§ Input data
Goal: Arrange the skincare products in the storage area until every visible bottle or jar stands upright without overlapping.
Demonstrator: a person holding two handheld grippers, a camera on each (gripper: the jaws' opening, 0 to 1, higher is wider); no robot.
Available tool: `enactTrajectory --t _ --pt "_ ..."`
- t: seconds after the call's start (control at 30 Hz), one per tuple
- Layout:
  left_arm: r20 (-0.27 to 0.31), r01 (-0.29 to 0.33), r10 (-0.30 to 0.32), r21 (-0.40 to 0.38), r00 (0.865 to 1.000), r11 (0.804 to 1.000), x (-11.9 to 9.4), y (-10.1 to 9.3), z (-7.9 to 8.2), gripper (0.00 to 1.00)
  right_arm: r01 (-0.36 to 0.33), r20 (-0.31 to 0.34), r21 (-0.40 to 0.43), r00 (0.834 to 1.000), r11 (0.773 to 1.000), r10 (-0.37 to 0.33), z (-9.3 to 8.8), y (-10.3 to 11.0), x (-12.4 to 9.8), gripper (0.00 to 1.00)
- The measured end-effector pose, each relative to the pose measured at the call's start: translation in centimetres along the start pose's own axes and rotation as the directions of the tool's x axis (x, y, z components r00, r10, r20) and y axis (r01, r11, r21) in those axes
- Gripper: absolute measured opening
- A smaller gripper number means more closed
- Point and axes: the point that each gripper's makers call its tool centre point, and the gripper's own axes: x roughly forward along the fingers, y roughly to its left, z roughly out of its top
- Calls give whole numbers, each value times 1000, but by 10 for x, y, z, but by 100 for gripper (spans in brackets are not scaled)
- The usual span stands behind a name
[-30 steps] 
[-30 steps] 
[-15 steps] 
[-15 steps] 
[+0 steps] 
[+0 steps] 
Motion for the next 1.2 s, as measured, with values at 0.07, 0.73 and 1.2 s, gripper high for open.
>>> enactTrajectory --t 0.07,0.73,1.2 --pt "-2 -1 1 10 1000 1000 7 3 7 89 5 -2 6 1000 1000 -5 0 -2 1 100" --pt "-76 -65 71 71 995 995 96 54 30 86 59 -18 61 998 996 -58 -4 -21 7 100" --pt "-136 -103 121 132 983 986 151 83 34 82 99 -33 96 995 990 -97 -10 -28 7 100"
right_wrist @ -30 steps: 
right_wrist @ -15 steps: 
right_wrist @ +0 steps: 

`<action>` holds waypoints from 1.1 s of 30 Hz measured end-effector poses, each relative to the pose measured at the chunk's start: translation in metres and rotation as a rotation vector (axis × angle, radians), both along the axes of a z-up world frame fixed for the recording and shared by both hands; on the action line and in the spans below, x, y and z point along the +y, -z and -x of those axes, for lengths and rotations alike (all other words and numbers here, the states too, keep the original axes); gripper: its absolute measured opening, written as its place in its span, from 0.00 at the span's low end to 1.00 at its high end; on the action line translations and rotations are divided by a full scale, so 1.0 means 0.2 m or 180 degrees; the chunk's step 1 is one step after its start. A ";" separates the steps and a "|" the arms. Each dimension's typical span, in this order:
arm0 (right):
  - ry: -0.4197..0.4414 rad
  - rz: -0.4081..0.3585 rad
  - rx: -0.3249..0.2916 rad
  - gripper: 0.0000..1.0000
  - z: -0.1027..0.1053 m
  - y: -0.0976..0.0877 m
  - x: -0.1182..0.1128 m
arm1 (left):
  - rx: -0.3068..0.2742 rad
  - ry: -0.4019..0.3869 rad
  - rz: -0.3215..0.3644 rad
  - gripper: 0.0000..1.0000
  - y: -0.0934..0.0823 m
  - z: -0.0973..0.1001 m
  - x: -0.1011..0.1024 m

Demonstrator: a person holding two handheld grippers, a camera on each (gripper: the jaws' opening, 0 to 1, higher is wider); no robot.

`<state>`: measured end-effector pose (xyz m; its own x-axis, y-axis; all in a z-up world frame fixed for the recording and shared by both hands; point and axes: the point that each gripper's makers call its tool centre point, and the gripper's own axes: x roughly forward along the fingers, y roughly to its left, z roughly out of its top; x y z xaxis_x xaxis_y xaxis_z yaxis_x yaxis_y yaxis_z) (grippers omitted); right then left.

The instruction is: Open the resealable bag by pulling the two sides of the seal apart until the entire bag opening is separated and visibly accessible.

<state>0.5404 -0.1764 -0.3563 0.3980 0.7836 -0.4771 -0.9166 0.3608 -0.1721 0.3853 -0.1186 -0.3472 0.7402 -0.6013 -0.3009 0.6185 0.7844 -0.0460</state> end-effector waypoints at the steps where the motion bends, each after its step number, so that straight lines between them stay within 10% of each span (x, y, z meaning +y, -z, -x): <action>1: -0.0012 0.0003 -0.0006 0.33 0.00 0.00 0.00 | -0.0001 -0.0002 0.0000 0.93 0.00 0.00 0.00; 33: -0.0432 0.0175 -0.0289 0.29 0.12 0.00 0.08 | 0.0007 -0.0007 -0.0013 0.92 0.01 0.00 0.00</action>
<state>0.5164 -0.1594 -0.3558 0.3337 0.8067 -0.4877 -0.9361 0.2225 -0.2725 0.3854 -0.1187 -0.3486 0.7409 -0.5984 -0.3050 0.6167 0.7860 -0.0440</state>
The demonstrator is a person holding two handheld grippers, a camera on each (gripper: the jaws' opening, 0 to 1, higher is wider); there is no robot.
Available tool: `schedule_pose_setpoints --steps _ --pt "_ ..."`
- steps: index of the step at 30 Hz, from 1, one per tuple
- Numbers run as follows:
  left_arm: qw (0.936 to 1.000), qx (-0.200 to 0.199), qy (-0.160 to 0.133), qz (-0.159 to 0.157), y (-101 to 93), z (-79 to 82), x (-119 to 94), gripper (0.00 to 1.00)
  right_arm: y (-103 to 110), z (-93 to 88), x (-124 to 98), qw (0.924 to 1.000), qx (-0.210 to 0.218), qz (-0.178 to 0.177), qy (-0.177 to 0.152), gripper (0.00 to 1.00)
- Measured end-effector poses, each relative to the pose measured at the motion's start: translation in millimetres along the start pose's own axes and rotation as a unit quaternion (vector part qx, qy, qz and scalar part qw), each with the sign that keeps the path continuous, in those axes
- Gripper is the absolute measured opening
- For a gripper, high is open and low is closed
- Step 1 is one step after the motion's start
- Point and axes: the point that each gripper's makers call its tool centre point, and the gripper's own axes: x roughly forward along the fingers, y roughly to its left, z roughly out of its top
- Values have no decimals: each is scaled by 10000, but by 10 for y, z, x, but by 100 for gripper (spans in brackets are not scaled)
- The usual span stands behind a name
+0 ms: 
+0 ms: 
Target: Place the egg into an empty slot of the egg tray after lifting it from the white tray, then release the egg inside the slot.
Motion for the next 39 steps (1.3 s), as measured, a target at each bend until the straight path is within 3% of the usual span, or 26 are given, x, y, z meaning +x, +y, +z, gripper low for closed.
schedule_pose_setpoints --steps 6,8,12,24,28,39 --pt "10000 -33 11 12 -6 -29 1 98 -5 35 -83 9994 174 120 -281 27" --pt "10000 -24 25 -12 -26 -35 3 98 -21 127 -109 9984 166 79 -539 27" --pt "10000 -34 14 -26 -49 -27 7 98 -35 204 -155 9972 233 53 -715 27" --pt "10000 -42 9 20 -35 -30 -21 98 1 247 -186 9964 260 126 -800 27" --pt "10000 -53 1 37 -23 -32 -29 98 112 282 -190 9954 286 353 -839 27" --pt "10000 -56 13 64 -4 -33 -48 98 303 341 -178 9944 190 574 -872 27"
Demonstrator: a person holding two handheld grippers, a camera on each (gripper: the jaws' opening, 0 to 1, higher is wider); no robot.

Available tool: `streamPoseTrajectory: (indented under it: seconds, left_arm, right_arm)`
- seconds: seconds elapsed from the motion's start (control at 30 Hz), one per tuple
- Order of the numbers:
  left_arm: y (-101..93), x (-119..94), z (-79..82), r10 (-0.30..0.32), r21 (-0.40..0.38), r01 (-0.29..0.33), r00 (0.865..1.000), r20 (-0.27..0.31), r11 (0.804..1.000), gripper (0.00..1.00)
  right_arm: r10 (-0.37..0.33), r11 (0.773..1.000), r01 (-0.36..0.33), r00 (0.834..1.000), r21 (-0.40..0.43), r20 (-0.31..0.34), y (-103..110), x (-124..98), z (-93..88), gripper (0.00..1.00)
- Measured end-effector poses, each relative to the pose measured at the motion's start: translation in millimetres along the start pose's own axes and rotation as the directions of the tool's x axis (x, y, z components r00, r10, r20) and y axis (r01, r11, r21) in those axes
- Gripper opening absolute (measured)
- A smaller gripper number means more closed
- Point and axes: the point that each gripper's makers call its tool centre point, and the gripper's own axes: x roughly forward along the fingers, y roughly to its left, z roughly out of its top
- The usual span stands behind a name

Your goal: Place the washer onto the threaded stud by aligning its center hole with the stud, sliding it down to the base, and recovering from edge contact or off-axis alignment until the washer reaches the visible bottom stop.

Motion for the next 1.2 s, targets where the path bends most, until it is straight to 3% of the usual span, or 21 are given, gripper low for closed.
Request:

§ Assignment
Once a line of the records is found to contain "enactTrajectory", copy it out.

§ Response to this task
Available tool: `enactTrajectory --t _ --pt "_ ..."`
>>> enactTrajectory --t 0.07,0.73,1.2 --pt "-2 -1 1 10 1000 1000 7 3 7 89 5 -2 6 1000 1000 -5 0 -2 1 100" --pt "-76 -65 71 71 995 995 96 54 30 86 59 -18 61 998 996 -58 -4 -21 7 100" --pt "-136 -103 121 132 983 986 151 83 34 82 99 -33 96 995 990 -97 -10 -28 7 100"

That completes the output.